Dave secretly told me he likes gas station cigars. He showed me his secret stash of swisher. He seemed very proud of them. Dont let him fool you...hes a huge swisher fan. :w


----------



## punch (Mar 5, 2005)

I think most of you know that I am not a Habano snob. By your actions, you are not either. I constantly get offered Thompsons and other cigars that are not to my liking. Like you, I accept the offer and trade them one of mine when I have one with me to trade. Some guys actually LIKE the Thompsons, and I don't think any the less of them. Since I usually have cigars on me when I am in an area that I can smoke, I have even gone so far as to politely tell a person "Hey, I've got plenty of my favorites with me, but thank you very much for the offer. Would you like to try one of mine?" Nobody has ever indicated that they are offended. I have also used this line: "Hey thanks for the cigar. I'll put this one in my case since I like to let them sit a while in my humidor before I smoke them. I came prepared to smoke one of these tonight (pointing at one of mine)". So far, no problems with that one either. I believe that a lot of times being a snob is not what you do, but how you do it. Your actions do not make you snob by any definition that I use.


----------



## Bubba -NJ (Dec 6, 2005)

opusxox said:


> I have never had a backwoods, but now I find myself wanting one just to see for myself. :fu :r


Maybe if there are enough brave BOTL's here we could do a box split ! Bwaaaaahahahahahahahha !


----------



## Fredster (Jan 26, 2004)

You were more polite than I am Lamar. I wouldn't have even tried to smoke it.u Call me a snob, but I say no thanks if it's a crappy cigar. BTW, you should recieve your cigar from our bet today. Didn't make it to the Post office until Tuesday.


----------



## CoventryCat86 (Oct 14, 2004)

FpDoc77 said:


> With all honesty the answer is no. To see it and say hey man I only smoke cubans would be snobbery. There are some cigars that are not tolerable. You did your best to be polite. If when you put laid it down you were like dude this sucks...then at worst it was impolite. But its not like the guy hand rolled this himself. If you were like, I l enjoyed smoking with you but I guess Im used to a different type of cigar. This doesnt really fit my taste. Hey, lets smoke my type and see what you think. Then thats tactful. Hard situation to not hurt someones feelings.


fpdoc discussing "tact":r


----------



## Lamar (Dec 12, 1997)

Fredster said:


> BTW, you should recieve your cigar from our bet today. Didn't make it to the Post office until Tuesday.

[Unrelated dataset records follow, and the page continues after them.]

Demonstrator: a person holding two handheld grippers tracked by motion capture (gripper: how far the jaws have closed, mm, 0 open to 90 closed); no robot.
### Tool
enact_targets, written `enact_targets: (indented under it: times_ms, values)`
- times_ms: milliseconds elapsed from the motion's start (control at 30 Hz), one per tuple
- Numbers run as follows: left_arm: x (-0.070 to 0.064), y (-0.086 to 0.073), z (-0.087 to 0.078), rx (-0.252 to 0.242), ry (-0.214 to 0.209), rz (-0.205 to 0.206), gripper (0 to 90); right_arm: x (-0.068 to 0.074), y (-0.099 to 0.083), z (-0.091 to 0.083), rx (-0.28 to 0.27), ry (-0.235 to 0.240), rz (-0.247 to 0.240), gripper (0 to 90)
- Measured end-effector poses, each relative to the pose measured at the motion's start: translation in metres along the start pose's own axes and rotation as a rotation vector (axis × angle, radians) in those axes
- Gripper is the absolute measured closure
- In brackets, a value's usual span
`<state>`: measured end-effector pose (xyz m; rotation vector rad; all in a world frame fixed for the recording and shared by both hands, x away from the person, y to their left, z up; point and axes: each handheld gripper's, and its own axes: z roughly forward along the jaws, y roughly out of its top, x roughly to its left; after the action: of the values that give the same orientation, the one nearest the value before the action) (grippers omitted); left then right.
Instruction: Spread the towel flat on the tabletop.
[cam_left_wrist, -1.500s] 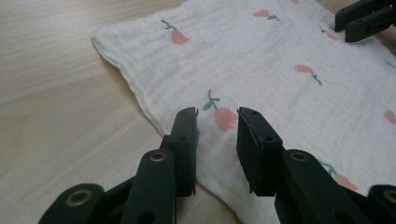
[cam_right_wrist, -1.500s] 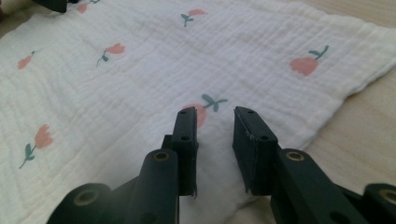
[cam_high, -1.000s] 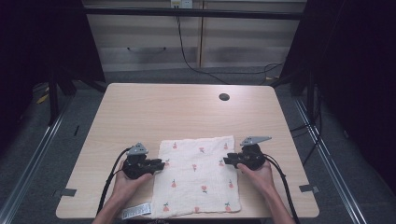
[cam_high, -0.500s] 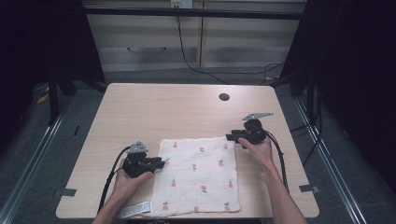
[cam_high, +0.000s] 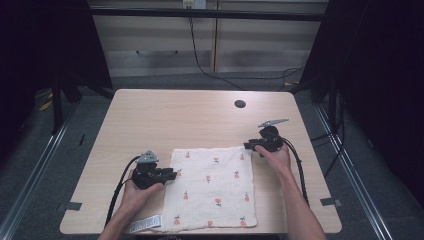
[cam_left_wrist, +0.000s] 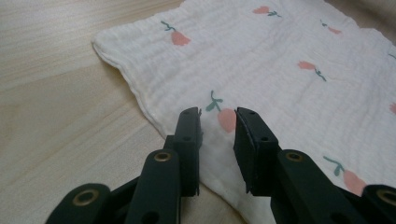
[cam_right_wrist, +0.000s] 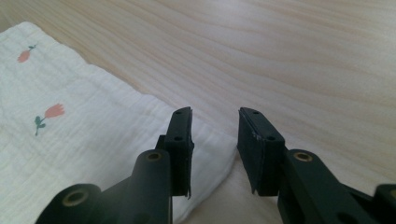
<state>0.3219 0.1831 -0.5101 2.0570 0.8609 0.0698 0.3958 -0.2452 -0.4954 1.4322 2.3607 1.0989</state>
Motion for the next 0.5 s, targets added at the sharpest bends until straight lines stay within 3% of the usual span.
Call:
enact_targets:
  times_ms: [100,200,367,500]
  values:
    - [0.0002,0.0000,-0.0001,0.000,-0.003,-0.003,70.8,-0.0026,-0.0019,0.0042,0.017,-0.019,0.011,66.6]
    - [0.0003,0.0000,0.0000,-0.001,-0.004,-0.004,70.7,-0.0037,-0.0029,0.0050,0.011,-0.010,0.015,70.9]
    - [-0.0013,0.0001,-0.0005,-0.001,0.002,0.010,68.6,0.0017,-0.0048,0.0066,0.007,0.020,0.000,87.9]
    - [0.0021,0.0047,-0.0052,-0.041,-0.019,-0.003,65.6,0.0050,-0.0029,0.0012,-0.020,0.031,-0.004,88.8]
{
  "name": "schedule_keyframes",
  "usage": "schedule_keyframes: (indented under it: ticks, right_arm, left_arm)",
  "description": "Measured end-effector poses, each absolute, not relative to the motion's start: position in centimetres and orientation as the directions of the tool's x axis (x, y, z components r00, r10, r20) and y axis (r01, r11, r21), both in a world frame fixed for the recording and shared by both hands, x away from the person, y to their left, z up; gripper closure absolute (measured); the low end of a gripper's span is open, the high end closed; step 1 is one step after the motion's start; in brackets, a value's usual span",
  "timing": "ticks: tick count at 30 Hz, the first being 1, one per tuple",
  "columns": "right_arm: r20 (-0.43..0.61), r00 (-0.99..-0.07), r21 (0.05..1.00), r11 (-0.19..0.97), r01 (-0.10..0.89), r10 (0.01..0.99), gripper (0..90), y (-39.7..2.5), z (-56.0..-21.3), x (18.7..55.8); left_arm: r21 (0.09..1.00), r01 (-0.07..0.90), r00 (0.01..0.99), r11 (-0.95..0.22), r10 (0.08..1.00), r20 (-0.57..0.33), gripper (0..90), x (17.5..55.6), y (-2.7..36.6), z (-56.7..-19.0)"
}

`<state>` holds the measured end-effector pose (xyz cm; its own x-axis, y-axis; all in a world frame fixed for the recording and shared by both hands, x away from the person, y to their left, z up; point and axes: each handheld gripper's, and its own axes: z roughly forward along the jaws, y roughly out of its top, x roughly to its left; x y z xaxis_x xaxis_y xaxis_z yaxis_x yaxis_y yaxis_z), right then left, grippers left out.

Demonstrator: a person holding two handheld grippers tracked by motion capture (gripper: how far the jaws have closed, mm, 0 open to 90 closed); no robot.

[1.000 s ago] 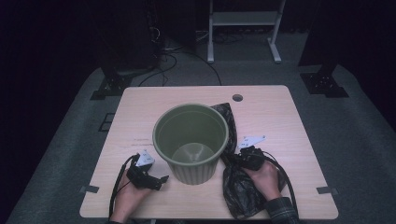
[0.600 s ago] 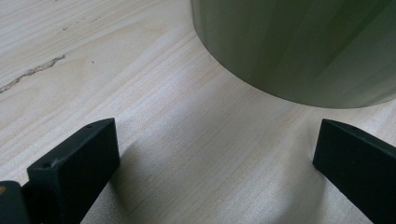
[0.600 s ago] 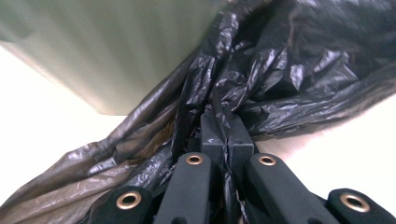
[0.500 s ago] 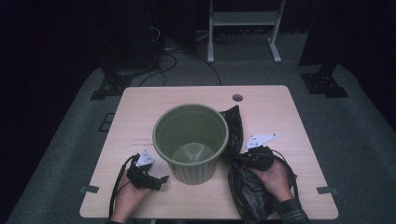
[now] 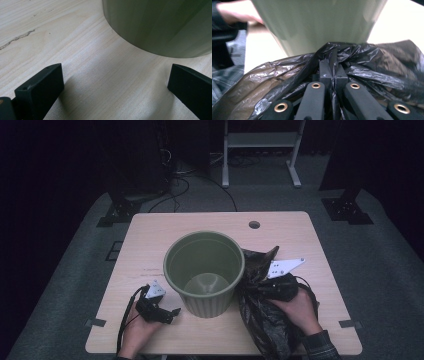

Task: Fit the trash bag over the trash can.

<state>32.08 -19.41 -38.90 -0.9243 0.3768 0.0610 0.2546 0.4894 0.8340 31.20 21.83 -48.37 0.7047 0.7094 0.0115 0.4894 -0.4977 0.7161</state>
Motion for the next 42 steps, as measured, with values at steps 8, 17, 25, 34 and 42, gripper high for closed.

For those who are wondering just how generous Fred is, that's a custom rolled Tabouda Double Pirimide. THANKS!!!


----------



## Churchlady (Jan 22, 2004)

Nice Fredster...

Lamar, you are a snob. Face it. You're just a mean lowdown snake and nothing anybody offers you is ever gonna be good enough!  

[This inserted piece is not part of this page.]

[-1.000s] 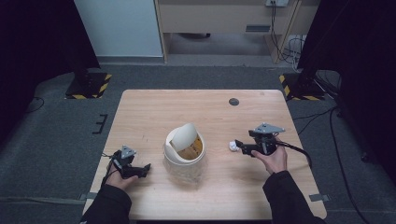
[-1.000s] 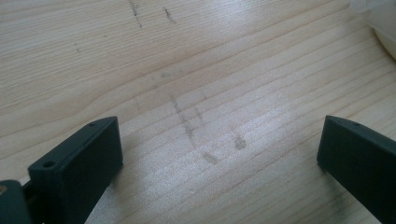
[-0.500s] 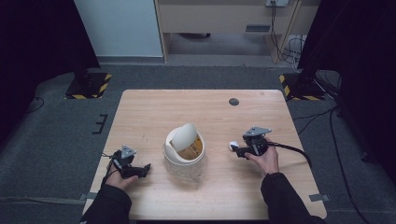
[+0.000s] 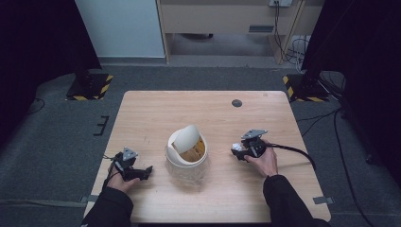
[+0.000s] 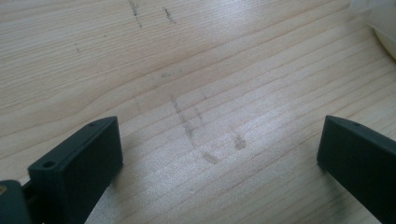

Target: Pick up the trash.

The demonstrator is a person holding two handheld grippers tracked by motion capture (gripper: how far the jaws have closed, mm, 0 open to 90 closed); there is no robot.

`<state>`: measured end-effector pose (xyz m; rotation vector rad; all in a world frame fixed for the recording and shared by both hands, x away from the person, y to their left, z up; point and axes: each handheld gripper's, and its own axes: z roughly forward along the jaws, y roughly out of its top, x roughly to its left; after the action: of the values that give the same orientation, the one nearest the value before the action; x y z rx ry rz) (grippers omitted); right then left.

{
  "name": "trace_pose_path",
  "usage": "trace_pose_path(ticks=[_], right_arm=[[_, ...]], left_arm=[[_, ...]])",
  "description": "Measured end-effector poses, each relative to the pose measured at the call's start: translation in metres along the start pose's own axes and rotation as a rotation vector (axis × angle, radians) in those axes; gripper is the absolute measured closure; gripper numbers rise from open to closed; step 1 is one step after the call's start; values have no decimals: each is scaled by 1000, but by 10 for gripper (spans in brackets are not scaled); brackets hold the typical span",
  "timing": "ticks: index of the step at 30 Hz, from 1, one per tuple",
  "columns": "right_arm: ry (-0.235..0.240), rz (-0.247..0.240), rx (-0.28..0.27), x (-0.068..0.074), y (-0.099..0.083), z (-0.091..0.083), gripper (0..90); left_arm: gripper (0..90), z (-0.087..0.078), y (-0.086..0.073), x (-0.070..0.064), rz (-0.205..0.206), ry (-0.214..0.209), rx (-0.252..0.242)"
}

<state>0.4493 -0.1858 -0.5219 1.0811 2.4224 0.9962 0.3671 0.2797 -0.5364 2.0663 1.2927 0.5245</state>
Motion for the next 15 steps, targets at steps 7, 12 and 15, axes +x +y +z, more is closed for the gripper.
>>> trace_pose_path(ticks=[7, 12, 15], right_arm=[[9, -3, 25, 0, 0, 6, 442], [10, 4, 29, -1, 1, 6, 544], [11, 0, 32, -1, 1, 6, 580]], left_arm=[[0, 0, 0, 0, -1, 0, -1], [0, 0, 0, 0, 0, 0, 0], [0, 0, 0, 0, 0, 0, 0]])
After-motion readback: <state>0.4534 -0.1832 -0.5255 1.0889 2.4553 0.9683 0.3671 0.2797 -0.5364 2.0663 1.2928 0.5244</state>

C'mon man, You? a snob???? gimme a break - you're one of the gentlest gorillas in the jungle - you are a mensch for just trying the thing! And to offer him some real smokes, you're a true gentleman! Not to mention a smart one, the one person around here you want to make nice to are the mechanics at 60+ and hour, you want him on YOUR side...

I think you are a true LOTL just for trying to not make him feel bad.

CL


CC - leave it at the door man. Not cool.


----------



## Fredster (Jan 26, 2004)

Churchlady said:


> Nice Fredster...
> 
> Lamar, you are a snob. Face it. You're just a mean lowdown snake and nothing anybody offers you is ever gonna be good enough!
> 
> ...


 I agree,Lamar is first class 100%.


----------



## cgarrit (Jan 10, 2006)

My sister in law gave her cousin 20 bucks and asked him to pick me up a stogie for my b-day. I don't know how much he paid for that pack of backwoods but I would have given him 20 to keep them.


----------



## Ivory Tower (Nov 18, 2005)

Hell, get him to buy some damn Cubans now, would ya!


----------



## Ms. Floydp (Jan 7, 2005)

FpDoc77 said:


> Dave secretly told me he likes gas station cigars. He showed me his secret stash of swisher. He seemed very proud of them. Dont let him fool you...hes a huge swisher fan. :w


All the boxes in the pics that Dave has posted are filled with Swisher's.. he's trying to disguise them..LOL

Not a snob at all Lance.. you might regret teaching him to smoke better stogies though. The price of repairing auto's just went up!! LOL


----------



## DownUnder LLG (Mar 29, 2005)

Nah, no snobbery their. In fact if you had some sticks of your own in your pocket and, done in a polite manner said "why don't you try one of these?" Then I don't think that that would be snobbery either.

As it was you showed what a gentleman you are by smoking what was offered you knowing full well what you were going to face and that you have shown him the path.


----------